** EXERCISE GOAL **
Read through the data and count the lines that contain the string "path"; give only the result.

WORKING DATA START

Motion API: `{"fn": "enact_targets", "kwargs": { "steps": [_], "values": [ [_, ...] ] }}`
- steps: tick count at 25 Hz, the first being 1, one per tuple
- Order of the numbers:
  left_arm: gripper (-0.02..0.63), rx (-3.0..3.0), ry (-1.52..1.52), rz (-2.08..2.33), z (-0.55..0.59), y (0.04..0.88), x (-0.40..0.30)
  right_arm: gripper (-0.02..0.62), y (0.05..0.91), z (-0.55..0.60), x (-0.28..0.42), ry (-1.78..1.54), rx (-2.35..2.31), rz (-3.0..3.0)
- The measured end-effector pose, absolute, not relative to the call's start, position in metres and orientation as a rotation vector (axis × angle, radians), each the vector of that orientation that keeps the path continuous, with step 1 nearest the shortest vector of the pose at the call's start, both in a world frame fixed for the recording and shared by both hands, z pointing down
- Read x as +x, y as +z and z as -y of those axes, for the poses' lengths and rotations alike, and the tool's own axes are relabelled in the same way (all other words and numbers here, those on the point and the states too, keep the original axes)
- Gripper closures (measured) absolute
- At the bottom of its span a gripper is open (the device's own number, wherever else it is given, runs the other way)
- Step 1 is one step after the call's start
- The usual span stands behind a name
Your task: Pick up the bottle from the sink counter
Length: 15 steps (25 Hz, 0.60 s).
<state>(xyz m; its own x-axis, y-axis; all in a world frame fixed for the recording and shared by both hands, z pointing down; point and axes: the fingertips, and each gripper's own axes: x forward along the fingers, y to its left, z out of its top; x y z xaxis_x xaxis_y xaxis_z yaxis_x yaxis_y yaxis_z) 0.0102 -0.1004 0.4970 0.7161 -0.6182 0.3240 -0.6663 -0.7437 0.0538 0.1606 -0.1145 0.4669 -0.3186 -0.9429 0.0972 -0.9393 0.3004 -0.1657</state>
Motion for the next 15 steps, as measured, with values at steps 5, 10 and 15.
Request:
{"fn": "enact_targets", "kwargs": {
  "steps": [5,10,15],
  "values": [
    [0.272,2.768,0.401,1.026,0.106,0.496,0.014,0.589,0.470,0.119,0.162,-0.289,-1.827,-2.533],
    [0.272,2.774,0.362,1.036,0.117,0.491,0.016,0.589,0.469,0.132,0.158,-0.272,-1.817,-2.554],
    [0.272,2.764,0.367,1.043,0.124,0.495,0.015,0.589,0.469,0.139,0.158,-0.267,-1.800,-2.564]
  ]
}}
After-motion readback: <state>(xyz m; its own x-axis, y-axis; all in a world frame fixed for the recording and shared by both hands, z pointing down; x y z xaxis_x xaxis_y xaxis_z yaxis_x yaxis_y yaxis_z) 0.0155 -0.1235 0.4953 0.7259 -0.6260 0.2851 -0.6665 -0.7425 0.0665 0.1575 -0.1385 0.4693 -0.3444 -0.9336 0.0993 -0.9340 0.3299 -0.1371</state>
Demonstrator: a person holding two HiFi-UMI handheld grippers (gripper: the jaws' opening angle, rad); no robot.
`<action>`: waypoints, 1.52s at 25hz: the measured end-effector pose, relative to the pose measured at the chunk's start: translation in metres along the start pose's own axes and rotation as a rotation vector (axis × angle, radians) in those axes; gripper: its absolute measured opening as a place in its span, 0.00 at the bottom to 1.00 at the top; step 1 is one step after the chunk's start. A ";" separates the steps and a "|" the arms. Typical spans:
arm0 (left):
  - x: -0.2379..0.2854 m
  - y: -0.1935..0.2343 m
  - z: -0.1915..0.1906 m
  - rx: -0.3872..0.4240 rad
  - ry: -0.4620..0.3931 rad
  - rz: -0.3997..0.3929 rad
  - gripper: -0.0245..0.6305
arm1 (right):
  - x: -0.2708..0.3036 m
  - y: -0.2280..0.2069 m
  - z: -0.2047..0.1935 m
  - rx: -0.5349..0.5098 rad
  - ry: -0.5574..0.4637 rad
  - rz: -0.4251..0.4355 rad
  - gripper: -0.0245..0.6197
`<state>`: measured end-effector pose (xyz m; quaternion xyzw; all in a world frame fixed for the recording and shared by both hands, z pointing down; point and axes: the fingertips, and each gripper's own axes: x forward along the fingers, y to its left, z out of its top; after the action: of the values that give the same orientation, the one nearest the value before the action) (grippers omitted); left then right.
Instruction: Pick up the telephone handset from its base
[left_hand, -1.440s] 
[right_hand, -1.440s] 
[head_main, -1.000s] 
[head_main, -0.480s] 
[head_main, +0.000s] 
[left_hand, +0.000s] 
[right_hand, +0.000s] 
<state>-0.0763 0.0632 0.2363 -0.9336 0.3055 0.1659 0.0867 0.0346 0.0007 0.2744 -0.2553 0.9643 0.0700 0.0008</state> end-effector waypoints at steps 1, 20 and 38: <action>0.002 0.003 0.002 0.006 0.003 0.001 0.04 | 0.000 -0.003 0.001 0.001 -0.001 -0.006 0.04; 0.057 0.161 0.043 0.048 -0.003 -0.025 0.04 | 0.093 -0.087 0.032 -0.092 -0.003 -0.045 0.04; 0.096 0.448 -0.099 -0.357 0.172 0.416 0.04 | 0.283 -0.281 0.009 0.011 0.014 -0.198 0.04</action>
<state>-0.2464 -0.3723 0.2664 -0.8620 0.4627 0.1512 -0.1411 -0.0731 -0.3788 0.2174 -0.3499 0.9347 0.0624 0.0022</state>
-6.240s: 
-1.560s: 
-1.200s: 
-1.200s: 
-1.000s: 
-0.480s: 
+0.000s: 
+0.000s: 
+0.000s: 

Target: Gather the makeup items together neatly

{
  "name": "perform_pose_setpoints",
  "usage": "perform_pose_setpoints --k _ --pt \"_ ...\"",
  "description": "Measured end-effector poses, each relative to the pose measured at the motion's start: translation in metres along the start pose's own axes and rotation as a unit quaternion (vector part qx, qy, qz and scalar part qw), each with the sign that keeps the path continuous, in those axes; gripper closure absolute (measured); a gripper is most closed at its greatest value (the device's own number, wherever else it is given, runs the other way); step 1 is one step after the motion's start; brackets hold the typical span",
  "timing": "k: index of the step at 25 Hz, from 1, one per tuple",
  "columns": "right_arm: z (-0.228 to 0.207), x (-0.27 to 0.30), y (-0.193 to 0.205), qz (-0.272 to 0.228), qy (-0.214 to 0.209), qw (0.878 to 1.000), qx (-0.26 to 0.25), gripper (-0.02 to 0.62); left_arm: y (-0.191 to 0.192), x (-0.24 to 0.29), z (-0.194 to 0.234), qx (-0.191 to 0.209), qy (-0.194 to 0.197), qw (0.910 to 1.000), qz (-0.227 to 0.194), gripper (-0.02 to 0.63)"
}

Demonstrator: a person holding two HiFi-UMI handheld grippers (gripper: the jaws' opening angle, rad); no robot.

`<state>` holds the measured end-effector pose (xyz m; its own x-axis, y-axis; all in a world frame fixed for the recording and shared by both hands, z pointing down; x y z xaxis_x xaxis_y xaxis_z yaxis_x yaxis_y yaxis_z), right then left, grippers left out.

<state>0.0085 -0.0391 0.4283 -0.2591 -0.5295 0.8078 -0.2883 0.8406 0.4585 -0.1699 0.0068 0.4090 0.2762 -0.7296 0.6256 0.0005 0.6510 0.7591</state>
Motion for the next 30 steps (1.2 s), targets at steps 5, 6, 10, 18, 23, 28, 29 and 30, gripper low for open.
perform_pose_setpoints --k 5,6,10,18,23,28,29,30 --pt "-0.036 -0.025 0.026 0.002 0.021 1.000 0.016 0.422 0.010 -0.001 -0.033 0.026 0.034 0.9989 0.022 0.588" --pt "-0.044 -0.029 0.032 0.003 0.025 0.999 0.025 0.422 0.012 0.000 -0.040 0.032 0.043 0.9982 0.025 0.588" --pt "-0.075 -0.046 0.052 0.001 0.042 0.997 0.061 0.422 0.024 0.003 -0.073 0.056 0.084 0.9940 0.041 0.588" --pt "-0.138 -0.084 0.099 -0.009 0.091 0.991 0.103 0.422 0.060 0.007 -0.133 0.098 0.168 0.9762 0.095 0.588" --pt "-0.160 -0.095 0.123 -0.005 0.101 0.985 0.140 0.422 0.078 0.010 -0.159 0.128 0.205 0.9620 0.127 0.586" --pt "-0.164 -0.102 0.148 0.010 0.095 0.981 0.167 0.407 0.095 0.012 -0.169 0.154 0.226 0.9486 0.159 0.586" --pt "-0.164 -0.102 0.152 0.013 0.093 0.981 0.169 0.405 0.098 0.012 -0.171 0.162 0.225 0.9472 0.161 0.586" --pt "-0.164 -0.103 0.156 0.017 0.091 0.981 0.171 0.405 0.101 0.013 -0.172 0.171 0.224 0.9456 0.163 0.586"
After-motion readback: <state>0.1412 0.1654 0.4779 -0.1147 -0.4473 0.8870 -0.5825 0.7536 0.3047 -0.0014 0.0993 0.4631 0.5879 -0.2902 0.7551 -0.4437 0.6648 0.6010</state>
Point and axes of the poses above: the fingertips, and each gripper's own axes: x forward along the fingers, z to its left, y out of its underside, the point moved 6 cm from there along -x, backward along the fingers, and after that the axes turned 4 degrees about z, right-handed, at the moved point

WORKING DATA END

** RESULT OF THE TASK **
2